Üniversiteler, hayatın zaman ve şartlar muvacehesinde yeniden ve yeniden okunduğu kurumlar olmalıdır. Buralar bilim sevgisi ve buna dair isteğin kurumlaşarak millete hizmet sunulan yerler olarak kâinattaki gerçekliğin değişik yönlerini onun var olduğunca anlamak ve onun dileğindeki özü idrak ile kendini inşa etmenin kurumları olmak durumundadırlar. Bu yolla bilim vasıtasıyla kâinattan alınan bilginin umumi ile müstağni olan zihinler kayıtlardan kurtularak hakikate ve sonsuza istinat ederek dün-bugün-gelecek perspektifinde bir var olmak imkânını millete sunabilirler.

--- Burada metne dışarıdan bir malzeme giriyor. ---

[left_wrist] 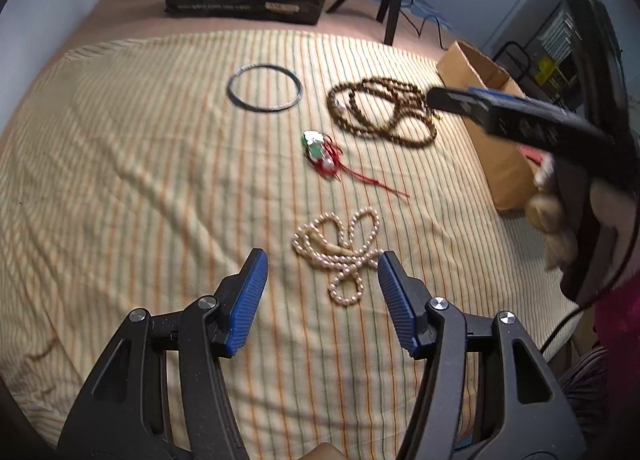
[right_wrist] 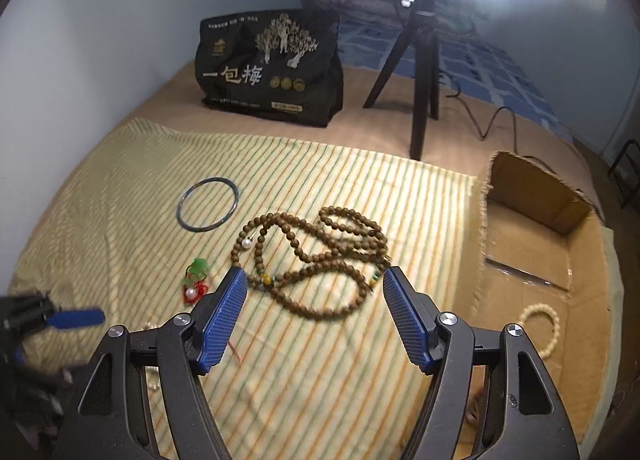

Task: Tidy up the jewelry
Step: 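Move both tools back toward the brown bead necklace and pearl necklace, then grasp the brown wooden bead necklace with the right tool while the left tool grasps the pearl necklace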

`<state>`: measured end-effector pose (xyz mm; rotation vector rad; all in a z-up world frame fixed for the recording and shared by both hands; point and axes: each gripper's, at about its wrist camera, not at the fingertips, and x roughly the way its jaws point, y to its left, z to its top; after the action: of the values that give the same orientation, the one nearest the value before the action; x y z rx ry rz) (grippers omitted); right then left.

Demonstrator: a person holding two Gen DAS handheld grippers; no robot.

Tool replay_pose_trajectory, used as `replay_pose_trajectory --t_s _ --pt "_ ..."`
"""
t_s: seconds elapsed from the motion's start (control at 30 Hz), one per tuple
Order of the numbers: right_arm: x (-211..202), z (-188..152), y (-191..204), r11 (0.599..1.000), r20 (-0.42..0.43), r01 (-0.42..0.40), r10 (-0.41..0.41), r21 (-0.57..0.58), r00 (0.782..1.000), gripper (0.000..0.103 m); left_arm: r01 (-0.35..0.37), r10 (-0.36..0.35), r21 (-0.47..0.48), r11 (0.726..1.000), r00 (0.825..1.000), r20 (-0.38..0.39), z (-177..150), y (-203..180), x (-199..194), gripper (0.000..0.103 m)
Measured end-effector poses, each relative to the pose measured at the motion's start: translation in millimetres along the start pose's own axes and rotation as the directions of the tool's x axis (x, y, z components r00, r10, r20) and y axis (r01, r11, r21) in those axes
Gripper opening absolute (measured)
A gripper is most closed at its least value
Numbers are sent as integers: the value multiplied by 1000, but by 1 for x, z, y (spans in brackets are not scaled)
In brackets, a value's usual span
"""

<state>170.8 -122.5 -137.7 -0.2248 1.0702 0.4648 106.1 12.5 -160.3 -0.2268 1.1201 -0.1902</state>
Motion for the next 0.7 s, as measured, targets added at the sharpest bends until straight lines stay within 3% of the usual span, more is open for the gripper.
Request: replay_pose_trajectory --t_s 0.33,0.5,0.57,0.7 --pt "46 16 0 996 -97 -73 77 46 992 70 -3 2 -15 1000 999 -52 1 2 26 59" --pt "62 20 6 996 -126 -79 82 33 989 71 10 -11 -34 999 999 -49 7 1 32 59" --pt "68 20 9 997 -140 -77 78 16 987 80 7 -9 -31 999 999 -47 9 0 36 59" --pt "82 17 10 998 -166 -55 55 1 985 80 -9 9 -2 1000 999 -39 7 -2 39 58"
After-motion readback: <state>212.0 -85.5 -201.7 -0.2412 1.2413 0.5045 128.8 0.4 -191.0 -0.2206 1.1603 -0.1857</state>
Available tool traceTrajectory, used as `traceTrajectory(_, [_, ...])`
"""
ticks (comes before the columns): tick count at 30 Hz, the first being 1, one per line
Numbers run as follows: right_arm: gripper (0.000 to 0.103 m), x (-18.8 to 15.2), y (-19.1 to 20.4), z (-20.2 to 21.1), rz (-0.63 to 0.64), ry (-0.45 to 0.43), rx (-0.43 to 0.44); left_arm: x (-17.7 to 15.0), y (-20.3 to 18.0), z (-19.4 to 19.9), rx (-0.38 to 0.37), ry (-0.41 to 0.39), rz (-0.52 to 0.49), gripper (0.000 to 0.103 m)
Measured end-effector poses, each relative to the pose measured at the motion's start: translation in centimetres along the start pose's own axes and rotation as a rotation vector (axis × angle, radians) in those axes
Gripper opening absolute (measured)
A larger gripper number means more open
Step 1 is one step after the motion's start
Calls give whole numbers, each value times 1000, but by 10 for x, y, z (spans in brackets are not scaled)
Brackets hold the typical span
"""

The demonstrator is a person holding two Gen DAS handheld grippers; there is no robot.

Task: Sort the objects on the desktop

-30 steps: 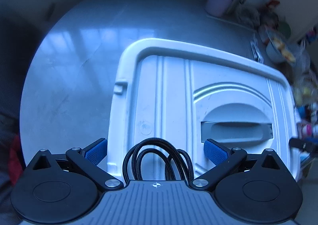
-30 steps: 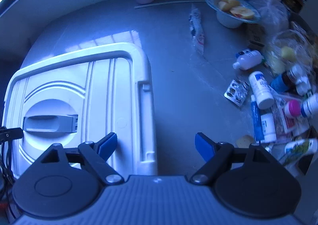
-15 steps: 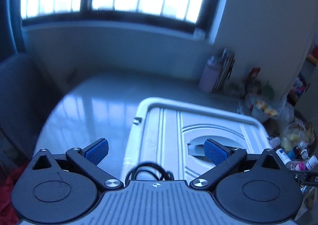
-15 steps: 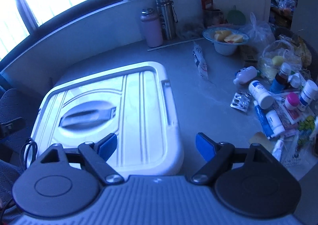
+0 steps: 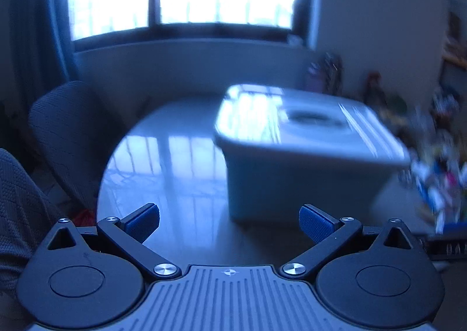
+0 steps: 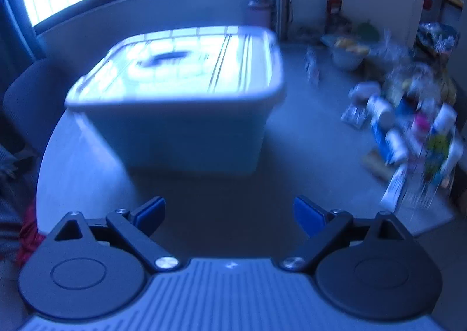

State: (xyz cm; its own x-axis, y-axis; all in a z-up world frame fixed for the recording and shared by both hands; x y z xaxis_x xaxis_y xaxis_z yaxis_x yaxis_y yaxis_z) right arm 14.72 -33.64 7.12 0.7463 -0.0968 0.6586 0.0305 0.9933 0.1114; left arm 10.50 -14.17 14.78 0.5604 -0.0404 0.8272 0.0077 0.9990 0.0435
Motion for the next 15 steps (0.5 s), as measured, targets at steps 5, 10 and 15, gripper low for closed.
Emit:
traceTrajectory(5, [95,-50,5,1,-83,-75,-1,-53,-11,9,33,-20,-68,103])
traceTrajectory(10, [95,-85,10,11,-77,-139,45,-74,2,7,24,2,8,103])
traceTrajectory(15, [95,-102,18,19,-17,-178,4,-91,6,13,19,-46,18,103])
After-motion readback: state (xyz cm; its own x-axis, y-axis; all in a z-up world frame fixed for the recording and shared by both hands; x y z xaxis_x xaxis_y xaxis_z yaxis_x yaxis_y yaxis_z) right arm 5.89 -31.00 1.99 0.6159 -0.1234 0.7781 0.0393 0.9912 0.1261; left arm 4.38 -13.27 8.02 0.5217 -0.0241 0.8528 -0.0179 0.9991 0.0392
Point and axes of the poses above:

Nurettin Topçu Türkiye'nin Maarif Davası eserinde, “Millî mektebimiz ne medresedir, ne de çeşitli kozmopolit unsurların karışığı olan bugünkü mekteptir. Müslüman Türkün mektebi, maarif, metafizik ve ahlâk prensiple­rini Kur'an'dan alarak Anadolu insanının ruh yapısına serpen ve orada besleyen, insanlığın üç bin yıllık kültür ağacının asrımızdaki yemişlerini toplayacak evrensel bir ruh ve ahlâk cihazı olacaktır.” tespitleriyle hayalindeki üniversitenin yatay ve dikey muhtevası hakkında fikir verir.

Üniversite için takdime gayret edine ilkeler cümlesinde yine insani, akademik ve ahlaki bağlamdaki izahta 3Ö olarak kısaltılan kısma geçilecek olursa burada da bazı ilkeler ve buna dair eylem halleri ortaya konulacaktır.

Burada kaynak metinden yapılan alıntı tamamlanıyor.